More STEM jobs are coming, but can Hawaii fill them?
Feb 18, 2016, 11:23am HST
Kathleen Gallagher, Reporter
Pacific Business News
The tech industry in Hawaii is expanding and high-ranking politicians from the governor to President Barack Obama are touting the growth opportunities in careers that use skills in science, technology, engineering and math, or STEM. But there's a shortage of coding teachers to prepare the incoming generation, so parents are taking on the role themselves.
Meli James, head of new ventures at Sultan Ventures, has warned PBN that the "talent challenge" is holding back the state's Startup Paradise. Gov. David Ige has promised to spend $6.8 million in private grants to promote science, technology, engineering and math jobs in the state.

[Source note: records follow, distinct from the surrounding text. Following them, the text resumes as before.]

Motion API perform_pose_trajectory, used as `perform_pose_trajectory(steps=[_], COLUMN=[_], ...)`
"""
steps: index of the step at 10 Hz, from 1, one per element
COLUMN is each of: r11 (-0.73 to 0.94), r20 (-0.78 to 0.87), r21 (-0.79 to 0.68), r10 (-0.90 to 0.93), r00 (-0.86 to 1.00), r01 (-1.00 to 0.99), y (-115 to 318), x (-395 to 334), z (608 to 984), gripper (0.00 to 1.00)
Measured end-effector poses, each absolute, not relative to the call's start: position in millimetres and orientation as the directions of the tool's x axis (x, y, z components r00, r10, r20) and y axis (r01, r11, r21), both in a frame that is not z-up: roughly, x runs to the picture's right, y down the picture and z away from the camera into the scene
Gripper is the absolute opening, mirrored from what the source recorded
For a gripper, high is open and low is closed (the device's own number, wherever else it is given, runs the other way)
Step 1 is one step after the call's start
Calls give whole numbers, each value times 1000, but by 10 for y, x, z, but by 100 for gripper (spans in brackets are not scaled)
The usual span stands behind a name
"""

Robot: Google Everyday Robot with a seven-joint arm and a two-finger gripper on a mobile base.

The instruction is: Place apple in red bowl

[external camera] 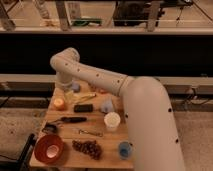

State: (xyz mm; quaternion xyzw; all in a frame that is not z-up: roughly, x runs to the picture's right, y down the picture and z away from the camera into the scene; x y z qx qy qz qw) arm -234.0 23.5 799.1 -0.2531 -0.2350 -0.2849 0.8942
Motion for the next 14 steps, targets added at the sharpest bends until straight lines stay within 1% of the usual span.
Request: perform_pose_trajectory(steps=[3,7,11,14], r11=[715,706,667,663], r20=[574,607,626,638], r21=[-321,-241,-198,-191], r10=[-375,-426,-478,-476], r00=[728,671,616,605], r01=[621,666,718,723], y=[251,275,465,479], x=[-2382,-2637,-2853,-2866], z=[8029,8124,8371,8538], gripper=[80,80,80,80])
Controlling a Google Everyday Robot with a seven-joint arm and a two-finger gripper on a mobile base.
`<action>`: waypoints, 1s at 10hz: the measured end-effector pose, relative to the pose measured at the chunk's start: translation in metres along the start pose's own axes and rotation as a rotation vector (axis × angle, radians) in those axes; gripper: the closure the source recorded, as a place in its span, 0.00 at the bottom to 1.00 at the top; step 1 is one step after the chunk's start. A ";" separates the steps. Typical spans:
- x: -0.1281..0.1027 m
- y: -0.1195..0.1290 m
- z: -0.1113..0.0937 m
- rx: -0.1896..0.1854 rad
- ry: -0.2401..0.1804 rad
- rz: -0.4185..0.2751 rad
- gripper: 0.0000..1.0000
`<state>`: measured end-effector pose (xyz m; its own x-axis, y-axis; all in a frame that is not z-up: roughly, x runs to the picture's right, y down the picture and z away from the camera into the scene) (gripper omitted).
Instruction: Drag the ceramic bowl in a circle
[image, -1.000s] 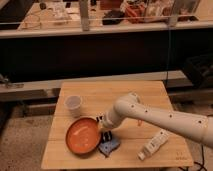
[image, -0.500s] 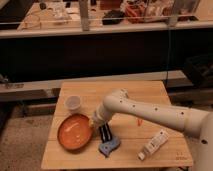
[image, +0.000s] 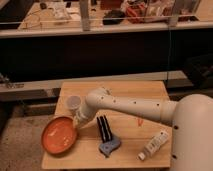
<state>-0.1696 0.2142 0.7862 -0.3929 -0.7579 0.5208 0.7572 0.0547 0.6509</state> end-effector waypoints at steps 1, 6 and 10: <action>-0.010 -0.007 0.004 0.022 -0.017 -0.024 0.98; -0.089 -0.009 0.004 0.101 -0.109 -0.085 0.98; -0.119 0.030 -0.026 0.007 -0.107 -0.020 0.98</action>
<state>-0.0867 0.2896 0.7293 -0.4618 -0.6853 0.5631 0.7451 0.0447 0.6655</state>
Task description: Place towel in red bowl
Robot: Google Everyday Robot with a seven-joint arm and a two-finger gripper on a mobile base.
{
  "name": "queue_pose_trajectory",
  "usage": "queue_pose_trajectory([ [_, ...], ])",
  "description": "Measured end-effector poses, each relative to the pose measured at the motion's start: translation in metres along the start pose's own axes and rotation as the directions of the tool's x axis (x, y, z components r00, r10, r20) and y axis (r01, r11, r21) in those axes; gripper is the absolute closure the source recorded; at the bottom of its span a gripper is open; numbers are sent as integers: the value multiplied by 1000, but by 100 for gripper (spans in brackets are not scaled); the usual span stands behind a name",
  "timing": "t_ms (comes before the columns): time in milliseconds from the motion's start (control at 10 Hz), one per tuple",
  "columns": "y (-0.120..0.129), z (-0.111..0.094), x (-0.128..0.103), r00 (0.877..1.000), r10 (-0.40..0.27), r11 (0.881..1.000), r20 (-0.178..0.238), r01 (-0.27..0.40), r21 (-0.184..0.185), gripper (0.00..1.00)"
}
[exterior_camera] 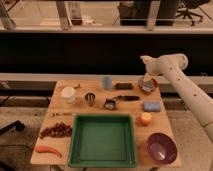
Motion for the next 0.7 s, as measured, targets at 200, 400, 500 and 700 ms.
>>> queue_pose_trajectory([
  [200, -9, 21, -20, 999, -36, 983, 32, 41, -180, 20],
  [400, -11, 36, -33, 997, -48, 953, 60, 63, -296, 20],
  [500, -8, 42, -28, 997, -48, 945, 56, 64, -322, 20],
  [700, 2, 47, -20, 998, -32, 933, 57, 50, -355, 20],
])
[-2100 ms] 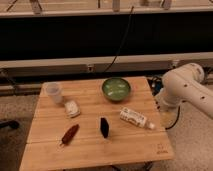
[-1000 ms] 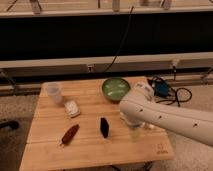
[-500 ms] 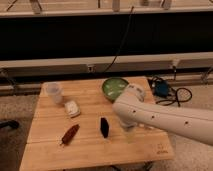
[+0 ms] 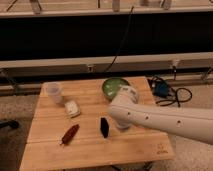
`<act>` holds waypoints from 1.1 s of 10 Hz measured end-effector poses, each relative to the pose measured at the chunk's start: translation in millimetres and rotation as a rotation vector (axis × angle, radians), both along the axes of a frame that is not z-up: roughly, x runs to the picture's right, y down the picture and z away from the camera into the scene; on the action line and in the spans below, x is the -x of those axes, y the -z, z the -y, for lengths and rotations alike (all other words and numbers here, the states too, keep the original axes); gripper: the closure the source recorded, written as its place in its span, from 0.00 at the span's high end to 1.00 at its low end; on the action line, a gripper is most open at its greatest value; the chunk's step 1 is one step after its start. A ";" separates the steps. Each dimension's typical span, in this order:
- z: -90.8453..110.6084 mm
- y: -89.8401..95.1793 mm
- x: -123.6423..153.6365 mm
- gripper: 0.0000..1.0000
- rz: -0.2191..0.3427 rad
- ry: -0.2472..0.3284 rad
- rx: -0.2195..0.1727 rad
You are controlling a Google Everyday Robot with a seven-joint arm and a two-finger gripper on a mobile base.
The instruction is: Knock the eraser over
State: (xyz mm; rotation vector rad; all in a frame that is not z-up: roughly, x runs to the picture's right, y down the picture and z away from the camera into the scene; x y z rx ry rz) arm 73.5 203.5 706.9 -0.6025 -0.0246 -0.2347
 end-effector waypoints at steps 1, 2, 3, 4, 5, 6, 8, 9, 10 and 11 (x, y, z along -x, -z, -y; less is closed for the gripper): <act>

However, even if there are new jobs, the children need to be able to fill them and there is a significant lack of teachers.
"You need more teachers," said Russel Cheng, co-founder of DevLeague, Hawaii's coding bootcamp. "Even the schools that are flushed with cash have the computers and the software, but they don't have enough instructors. They can throw as much money as they want at it, but you need to train the teachers."
Parents have begun to take matters into their own hands, according to a recent article in the Wall Street Journal. Even those parents that have never written code are using websites, gaming apps or puzzles to teach their children programming.
The article sites websites such as Code.org, which is provided by a nonprofit organization that promotes coding.
Children are drawn to coding naturally, according to some experts. Manuel Cerqueiro, founder of codingKIDZ.com, an after-school computer-science program in New York, told the Journal that the focus for kids is "on the creativity."
The demand for products to teach children to code has grown rapidly and even includes picture and activity books and board games as well as apps and websites.